Data extracted from a collection
***

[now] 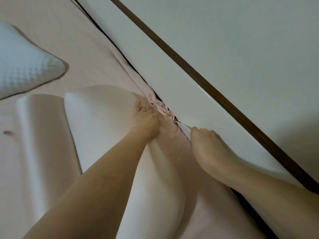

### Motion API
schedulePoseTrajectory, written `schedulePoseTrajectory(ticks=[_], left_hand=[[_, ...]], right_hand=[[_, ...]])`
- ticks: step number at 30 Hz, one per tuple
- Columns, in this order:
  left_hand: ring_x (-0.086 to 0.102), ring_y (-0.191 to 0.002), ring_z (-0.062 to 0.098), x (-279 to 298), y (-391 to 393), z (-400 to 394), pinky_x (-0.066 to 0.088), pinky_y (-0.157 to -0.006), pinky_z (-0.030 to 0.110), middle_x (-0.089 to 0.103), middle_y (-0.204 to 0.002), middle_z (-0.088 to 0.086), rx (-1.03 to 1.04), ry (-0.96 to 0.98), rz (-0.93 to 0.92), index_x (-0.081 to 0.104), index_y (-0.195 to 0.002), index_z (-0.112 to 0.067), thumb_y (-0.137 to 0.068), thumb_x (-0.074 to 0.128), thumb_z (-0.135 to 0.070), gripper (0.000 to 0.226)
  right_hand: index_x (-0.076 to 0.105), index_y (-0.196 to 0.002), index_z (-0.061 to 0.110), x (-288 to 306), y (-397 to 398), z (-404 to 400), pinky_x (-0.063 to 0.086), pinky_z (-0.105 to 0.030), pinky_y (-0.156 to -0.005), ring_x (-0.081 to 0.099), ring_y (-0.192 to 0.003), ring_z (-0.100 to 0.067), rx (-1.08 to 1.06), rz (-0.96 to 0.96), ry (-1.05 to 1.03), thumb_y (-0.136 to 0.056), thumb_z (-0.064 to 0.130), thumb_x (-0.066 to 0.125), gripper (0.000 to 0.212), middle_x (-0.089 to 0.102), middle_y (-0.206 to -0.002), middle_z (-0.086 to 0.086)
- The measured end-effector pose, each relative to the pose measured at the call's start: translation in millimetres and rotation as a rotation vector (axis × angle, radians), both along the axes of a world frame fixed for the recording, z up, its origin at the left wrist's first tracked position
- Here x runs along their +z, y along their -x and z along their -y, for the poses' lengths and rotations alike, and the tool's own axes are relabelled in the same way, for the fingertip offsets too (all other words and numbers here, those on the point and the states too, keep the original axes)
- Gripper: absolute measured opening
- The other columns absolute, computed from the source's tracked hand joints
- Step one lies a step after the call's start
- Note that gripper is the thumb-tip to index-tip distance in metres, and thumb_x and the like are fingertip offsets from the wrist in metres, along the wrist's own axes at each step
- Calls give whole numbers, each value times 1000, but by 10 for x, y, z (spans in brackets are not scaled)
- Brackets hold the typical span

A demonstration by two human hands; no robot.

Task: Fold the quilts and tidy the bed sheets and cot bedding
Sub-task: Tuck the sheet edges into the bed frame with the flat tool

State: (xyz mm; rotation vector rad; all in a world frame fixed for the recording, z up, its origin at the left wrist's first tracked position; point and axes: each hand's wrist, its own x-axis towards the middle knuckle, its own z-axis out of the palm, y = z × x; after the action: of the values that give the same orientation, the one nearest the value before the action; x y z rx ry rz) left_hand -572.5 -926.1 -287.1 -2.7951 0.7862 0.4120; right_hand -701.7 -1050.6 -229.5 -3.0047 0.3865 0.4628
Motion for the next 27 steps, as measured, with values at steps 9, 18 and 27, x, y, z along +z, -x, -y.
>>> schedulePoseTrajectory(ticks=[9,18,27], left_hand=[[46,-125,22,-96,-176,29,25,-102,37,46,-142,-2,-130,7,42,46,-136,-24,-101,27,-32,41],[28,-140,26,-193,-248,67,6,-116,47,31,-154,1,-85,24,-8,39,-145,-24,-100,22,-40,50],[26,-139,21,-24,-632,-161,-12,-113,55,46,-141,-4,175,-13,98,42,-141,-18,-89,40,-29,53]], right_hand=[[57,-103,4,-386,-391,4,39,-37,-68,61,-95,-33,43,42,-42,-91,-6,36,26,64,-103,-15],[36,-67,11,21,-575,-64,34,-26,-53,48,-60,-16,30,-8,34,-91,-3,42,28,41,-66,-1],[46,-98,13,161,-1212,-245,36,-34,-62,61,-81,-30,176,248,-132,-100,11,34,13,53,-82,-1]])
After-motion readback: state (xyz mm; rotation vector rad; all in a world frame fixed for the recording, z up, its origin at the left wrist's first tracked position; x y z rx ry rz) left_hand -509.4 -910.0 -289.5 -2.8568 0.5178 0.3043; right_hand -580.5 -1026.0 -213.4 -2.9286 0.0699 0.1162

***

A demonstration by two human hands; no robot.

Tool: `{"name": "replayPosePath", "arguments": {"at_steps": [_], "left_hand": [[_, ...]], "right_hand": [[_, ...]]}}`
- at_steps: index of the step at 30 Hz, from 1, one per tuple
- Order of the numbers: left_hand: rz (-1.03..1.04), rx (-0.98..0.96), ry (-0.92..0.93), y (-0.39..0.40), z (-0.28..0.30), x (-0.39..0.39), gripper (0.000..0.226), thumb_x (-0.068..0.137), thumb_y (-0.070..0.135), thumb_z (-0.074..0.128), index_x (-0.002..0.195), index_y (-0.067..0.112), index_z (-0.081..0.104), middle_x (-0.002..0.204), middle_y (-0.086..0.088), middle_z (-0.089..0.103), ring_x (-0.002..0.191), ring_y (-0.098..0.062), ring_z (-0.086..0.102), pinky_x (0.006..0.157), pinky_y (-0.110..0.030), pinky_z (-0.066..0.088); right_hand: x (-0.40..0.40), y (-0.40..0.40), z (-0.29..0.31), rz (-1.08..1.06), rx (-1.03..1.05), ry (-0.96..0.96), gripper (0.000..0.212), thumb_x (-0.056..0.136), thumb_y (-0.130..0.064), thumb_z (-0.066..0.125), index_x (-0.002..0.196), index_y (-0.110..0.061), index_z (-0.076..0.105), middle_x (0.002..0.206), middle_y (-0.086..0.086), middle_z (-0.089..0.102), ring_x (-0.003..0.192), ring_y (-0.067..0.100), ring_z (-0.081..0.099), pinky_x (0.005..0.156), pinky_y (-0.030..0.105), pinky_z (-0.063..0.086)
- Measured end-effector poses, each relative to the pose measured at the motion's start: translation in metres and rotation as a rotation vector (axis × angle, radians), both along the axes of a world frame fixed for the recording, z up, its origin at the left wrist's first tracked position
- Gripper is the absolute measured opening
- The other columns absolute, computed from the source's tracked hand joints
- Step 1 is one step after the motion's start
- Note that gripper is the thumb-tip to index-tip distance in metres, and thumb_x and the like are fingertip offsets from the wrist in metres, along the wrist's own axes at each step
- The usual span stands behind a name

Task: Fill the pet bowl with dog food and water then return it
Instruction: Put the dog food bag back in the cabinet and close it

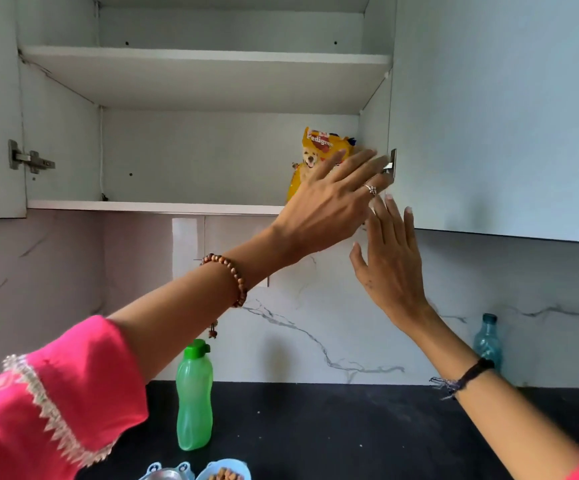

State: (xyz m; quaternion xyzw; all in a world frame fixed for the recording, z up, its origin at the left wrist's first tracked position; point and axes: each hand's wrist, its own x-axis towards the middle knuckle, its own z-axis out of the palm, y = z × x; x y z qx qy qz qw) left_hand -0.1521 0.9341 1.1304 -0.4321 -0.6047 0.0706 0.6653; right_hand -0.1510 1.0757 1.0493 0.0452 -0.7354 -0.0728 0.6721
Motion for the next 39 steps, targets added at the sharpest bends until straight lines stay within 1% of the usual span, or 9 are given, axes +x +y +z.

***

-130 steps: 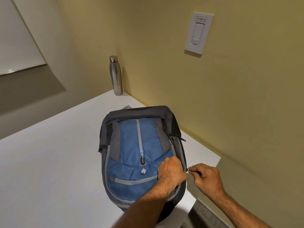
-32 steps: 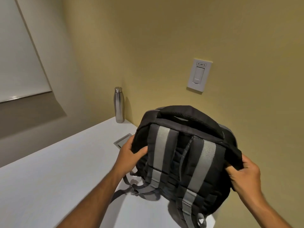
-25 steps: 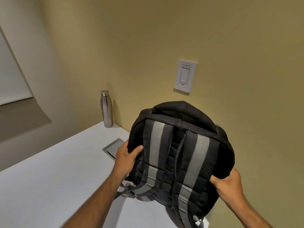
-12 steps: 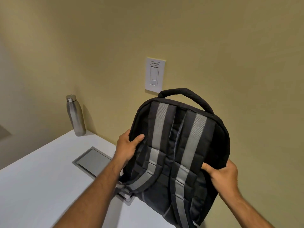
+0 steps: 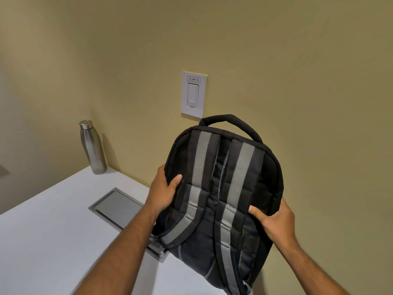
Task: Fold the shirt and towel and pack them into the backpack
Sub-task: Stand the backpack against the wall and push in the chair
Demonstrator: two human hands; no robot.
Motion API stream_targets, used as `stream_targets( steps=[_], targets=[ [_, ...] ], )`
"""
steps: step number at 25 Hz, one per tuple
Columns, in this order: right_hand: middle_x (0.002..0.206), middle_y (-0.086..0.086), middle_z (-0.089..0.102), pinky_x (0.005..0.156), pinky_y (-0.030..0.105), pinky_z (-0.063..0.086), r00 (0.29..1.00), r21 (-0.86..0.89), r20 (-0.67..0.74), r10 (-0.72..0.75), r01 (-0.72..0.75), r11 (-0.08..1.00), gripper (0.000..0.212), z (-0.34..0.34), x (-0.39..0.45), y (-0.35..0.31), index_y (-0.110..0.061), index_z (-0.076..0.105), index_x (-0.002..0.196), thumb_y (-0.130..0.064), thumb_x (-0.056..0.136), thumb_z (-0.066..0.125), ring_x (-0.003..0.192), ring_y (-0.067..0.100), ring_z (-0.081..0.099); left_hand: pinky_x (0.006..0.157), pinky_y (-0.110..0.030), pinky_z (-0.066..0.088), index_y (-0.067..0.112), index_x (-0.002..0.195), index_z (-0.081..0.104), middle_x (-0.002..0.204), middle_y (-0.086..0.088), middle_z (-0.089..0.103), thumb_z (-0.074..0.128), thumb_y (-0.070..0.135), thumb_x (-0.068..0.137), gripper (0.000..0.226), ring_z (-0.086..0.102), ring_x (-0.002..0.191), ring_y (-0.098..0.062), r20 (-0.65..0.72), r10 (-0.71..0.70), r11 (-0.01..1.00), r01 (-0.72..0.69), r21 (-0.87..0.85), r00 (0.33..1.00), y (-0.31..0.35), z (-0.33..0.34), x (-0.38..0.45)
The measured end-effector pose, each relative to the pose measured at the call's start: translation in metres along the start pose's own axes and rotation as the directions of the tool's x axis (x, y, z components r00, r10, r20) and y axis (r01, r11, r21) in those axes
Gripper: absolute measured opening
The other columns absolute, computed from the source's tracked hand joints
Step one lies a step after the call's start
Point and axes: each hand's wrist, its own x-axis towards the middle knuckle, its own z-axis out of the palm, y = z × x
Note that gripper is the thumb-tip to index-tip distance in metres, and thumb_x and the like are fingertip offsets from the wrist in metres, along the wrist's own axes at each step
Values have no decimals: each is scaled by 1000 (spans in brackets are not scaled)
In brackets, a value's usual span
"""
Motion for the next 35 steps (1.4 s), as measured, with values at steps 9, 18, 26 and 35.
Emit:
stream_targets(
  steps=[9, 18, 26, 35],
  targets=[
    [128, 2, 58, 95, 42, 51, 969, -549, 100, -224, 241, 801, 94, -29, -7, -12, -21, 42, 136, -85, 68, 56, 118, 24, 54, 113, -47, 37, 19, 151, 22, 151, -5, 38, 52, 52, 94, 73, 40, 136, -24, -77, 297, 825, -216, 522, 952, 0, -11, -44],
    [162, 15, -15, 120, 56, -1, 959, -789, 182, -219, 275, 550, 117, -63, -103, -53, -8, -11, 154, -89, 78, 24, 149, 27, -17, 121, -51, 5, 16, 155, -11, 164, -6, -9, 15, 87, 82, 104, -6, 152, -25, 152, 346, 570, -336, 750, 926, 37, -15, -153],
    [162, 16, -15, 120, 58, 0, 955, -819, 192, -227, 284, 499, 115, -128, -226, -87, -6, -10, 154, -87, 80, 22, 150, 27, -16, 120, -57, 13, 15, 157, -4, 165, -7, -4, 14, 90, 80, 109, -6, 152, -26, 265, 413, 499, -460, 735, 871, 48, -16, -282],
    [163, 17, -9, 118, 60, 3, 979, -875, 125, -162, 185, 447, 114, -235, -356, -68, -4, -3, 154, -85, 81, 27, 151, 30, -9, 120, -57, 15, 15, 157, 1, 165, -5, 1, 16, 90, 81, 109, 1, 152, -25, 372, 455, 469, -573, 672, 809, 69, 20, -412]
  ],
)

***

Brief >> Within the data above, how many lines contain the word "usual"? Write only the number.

Response >> 3